Almost every single one of those things I just named comes naturally to a child or a group of children left to their own devices. Almost every single one of those things I just named are utterly policed to the maximum degree by school and childcare professionals.
Some of that is necessary. I understand why there can’t be a class of thirty kids and they’re all freely allowed to wrestle one another or outright fight without any adult support. That’s why I called this a systemic issue. This is an issue in the way that our systems have built. We’ve built systems that can’t support children being children and then we blame the children for the fact that it’s not working.
We have tried to replace all of the collective of these things with, like, “A counsellor will come into your classroom and teach you all how to do deep breaths and maybe a yoga pose,” and we wonder why it’s not working sufficiently for them. It’s like taking a plant and saying “well, we won’t let it have any water, sunshine, or soil, but we’ve put it under an artificial bulb and given it a sort of scientifically engineered jelly, and we can’t tell why it’s not working.”
The ingredients you’re using to replace the natural ones don’t do the same thing. 20 minutes of recess, with monitors around to boss kids about all the things they can’t play, and strict rules about how kids can move their bodies, and only peers available who are exactly the same age as you, and a highly artificial environment socially and in terms of materials around, does not replace 6-8 hours of unstructured free play according to one’s own brain and own ideas. It’s almost laughable to think that it possibly could. And adding in practice with deep breathing and “brain breaks” where everybody dances to a YouTube video for 3 minutes (which is incidentally also trying to cram more literacy information into your brain) into the day doesn’t make up for that lack either.

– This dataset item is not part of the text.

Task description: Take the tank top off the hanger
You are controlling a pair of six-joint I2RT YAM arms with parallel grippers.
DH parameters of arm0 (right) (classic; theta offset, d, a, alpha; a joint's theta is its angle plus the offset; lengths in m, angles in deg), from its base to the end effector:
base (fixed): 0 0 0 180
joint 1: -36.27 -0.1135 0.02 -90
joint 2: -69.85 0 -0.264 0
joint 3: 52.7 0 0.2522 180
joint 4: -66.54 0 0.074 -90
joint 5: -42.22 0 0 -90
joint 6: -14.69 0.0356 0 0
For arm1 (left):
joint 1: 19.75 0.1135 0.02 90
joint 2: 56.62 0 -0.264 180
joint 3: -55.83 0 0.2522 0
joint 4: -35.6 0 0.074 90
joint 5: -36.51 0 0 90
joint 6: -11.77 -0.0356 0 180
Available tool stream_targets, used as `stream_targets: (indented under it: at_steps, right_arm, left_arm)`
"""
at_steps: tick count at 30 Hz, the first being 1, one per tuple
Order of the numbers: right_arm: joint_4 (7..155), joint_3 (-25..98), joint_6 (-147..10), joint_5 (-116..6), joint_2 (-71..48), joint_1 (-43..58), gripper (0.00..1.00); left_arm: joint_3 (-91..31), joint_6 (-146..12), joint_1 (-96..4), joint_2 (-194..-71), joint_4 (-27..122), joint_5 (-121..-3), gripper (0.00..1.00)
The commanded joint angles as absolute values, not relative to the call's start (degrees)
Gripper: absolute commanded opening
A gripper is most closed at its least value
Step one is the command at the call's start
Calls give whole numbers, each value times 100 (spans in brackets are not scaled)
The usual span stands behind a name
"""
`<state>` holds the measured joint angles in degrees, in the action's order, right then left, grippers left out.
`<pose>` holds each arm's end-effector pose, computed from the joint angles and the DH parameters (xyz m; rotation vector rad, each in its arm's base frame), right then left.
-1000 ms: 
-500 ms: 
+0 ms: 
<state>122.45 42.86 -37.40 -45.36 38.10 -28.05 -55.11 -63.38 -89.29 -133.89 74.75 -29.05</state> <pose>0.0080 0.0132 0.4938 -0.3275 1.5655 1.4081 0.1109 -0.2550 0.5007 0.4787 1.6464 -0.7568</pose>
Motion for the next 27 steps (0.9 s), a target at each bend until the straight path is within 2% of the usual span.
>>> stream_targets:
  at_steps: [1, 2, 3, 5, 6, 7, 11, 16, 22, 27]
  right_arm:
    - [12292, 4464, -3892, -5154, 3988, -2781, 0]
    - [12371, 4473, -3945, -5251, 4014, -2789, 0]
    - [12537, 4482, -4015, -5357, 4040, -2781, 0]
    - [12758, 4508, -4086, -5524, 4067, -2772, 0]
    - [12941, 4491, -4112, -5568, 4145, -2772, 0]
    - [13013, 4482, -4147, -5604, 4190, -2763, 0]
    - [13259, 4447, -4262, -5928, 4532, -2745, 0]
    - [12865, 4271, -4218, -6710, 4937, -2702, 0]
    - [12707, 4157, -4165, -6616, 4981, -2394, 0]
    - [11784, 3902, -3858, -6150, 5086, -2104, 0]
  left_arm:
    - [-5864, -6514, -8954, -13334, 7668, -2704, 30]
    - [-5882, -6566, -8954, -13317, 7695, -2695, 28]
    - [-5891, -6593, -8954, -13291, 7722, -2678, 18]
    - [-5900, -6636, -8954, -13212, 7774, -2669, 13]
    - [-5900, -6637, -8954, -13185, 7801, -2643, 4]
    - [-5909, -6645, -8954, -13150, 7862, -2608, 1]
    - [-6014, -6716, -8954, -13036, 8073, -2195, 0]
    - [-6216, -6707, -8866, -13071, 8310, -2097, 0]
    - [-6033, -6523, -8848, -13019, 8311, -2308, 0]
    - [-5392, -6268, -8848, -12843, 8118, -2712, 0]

It’s like the system is going, “Hey, our kids are stressed out. Let’s teach them factual information about bodily stress and some prepackaged solutions for de-stressing,” rather than realizing that the reason the kids are stressed in the first place is because they’re spending all day every day in a box designed to produce stress in them.
Every time that I post something like this, there’s people in the comments saying, “Just homeschool your kid.” And I’m all the way in favor of homeschooling. AND, I also work in schools, I love schools, I love what schools do for their communities, I think schools have so much potential, I think governments owe good schooling to their children, to their future generations. I am not and I will never be willing to just throw up my hands and say “Just homeschool.” You will always, unequivocally, have my full support if that’s what you do—whether you choose to or whether you have to, whether you have no other choice, whether you wanted to from the time your kid was a baby or whether you did so in response to this type of stress, whether you saw the school system break your kid or whether your kid was doing OK. There’s a lot of reasons why people homeschool and I am all the way here to back up in support them and I will also never stop saying, schools, systems, we can’t be like this. We could make it better. We actually could if we, systemically, tried.